# Protein labeling calculation - (Aug/04/2009 )

How to calculate this?

I need to label my protein. The dye should be 10 molar excess in reaction.

The labelled molecule need to be in 100 uM concentration.

Labelled molecule:

MW= 2000 (1mg/ml)

need to be diluted to 100 uM solution

M= 1 mg/ 2000 mg/mmol =5 x 10E-4 mM

V1=500ul = 500x 10E-6l

C1= 100 x 10E-6l

V2=c1 x V1/c2

V2= 100 ul

dilution: 100 ul molecule + 400 ul buffer

Dye:

MW= 720.66

C= 10mg (1mg/100ul DMSO)

M= 10mg/720.66 mg/mmol

0.013876 mM

10 molarity excess of dye to labelled molecule

M (of molecule)= 100 uM = 100 x 10E6 l

total volume of reaction= 20 ul = 20 x 10E6 l

Dye amount in reaction?

V2(dye)=c1 x V1/c2

V2(dye x 10 excess) =1.44 ul

is this right at all??

help highly appreciated!

I don’t think so.

According to my calculations you have 13,876mM (not 0.013876 mM) dye and for 500ul reaction you should put 100ul molecule ( to have 100uM solution) and 36ul dye ( to have 1mM solution) and 346ul buffer.

Regards

The total volume what I wanted for my labeling was 20 ul; I just wanted do a stock of 100 uM molecule first (ok unnnecessary I know .

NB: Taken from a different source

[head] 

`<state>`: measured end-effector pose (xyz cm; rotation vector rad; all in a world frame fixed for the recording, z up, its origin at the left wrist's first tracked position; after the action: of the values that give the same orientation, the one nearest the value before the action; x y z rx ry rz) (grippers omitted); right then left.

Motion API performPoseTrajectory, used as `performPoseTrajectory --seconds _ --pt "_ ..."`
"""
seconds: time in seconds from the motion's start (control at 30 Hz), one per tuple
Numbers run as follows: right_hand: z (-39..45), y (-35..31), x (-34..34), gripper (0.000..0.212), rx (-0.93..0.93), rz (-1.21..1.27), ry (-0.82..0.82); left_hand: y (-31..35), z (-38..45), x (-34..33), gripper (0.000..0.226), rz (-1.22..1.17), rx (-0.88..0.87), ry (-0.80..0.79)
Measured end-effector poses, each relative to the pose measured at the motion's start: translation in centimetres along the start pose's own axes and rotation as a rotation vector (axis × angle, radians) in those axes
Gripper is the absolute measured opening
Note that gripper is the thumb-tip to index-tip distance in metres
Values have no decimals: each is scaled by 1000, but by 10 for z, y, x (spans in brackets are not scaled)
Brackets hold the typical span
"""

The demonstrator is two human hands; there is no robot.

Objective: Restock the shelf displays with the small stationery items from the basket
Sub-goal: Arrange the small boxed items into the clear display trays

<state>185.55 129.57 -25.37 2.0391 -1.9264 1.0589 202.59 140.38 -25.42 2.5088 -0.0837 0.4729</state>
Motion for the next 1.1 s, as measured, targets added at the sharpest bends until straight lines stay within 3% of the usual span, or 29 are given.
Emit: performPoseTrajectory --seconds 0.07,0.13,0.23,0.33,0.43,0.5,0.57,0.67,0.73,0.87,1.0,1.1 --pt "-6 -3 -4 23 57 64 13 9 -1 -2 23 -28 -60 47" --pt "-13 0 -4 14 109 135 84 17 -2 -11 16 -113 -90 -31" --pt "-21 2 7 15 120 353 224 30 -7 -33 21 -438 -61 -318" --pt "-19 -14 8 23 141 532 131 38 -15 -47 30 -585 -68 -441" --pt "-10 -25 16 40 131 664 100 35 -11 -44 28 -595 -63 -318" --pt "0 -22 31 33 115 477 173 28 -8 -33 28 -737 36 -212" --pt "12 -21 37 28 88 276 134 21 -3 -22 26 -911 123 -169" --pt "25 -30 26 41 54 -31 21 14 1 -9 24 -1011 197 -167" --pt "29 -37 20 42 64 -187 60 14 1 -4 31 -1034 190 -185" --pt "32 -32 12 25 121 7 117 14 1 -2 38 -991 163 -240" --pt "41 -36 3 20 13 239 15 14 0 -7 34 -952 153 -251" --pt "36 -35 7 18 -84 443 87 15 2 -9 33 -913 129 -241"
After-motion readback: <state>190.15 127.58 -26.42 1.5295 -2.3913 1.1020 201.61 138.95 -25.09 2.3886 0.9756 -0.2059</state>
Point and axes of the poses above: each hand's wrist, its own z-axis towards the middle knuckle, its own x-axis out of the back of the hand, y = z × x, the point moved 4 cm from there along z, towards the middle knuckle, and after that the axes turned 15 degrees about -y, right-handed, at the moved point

So since you calculated that the tot. vol would be 500 (25 times more), so then my answer 1.4 is correct (for 20ul tot. volume). Right?

gotmog on Aug 4 2009, 09:21 AM said:

Regards

And yes, it is 0.013876 M not mM (just wrote it wrong but calculated as M)!

Joana on Aug 4 2009, 09:54 PM said:

So since you calculated that the tot. vol would be 500 (25 times more), so then my answer 1.4 is correct (for 20ul tot. volume). Right?

gotmog on Aug 4 2009, 09:21 AM said:

Regards

Joana on Aug 4 2009, 11:27 PM said:

Joana on Aug 4 2009, 09:54 PM said:

So since you calculated that the tot. vol would be 500 (25 times more), so then my answer 1.4 is correct (for 20ul tot. volume). Right?

gotmog on Aug 4 2009, 09:21 AM said:

Regards

Yes, for 20 ul reaction 1.4ul dye is correct.